++++ Data listing ++++

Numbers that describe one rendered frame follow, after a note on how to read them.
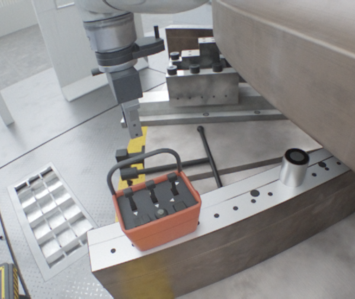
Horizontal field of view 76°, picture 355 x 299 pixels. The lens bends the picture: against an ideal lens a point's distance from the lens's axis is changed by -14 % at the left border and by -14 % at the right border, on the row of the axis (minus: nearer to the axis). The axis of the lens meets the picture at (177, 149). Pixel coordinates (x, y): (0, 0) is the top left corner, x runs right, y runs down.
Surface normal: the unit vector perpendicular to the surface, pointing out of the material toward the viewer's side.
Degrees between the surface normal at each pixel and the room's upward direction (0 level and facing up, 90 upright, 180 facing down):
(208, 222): 0
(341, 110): 90
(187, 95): 90
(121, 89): 90
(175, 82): 90
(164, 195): 0
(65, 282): 0
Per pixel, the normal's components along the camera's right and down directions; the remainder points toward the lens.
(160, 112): -0.06, 0.63
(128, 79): 0.37, 0.55
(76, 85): 0.31, -0.37
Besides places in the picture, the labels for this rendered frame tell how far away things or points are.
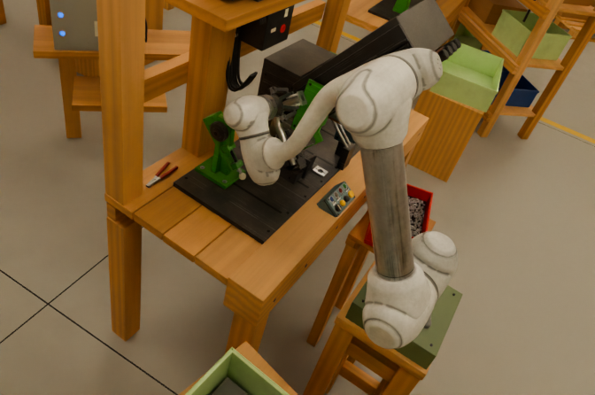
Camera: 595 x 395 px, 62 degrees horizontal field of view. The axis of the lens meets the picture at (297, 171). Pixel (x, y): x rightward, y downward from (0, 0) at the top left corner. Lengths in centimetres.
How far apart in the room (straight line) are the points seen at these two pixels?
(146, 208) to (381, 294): 89
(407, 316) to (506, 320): 188
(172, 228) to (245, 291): 35
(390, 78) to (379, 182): 25
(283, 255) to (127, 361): 105
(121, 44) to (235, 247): 74
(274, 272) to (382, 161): 65
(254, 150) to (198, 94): 42
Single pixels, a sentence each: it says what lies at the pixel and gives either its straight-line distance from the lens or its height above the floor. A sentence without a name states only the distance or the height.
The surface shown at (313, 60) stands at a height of 124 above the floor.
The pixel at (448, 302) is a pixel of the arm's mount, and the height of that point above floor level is 93.
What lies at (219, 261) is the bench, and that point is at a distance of 168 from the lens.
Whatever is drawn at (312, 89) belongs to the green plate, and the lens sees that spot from 190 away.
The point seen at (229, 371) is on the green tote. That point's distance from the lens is 149.
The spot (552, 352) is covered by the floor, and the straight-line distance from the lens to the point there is 325.
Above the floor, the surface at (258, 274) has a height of 90.
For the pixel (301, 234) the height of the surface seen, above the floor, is 90.
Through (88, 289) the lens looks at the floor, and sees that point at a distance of 271.
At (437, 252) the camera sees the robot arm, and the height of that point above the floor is 120.
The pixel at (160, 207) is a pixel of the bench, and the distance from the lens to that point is 183.
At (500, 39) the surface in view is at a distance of 464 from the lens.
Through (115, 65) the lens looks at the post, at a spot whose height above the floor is 142.
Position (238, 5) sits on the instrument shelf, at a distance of 168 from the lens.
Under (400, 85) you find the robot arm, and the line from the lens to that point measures 111.
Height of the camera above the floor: 218
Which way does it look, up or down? 39 degrees down
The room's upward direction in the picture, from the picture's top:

++++

Exercise directions | Starting with the line that holds "(172, 228) to (245, 291): 35" and ending with the line that holds "The surface shown", retype every line in the data above exactly, and nothing else.

Result below |
(172, 228) to (245, 291): 35
(390, 78) to (379, 182): 25
(283, 255) to (127, 361): 105
(121, 44) to (235, 247): 74
(274, 272) to (382, 161): 65
(254, 150) to (198, 94): 42
Single pixels, a sentence each: it says what lies at the pixel and gives either its straight-line distance from the lens or its height above the floor. A sentence without a name states only the distance or the height.
The surface shown at (313, 60) stands at a height of 124 above the floor.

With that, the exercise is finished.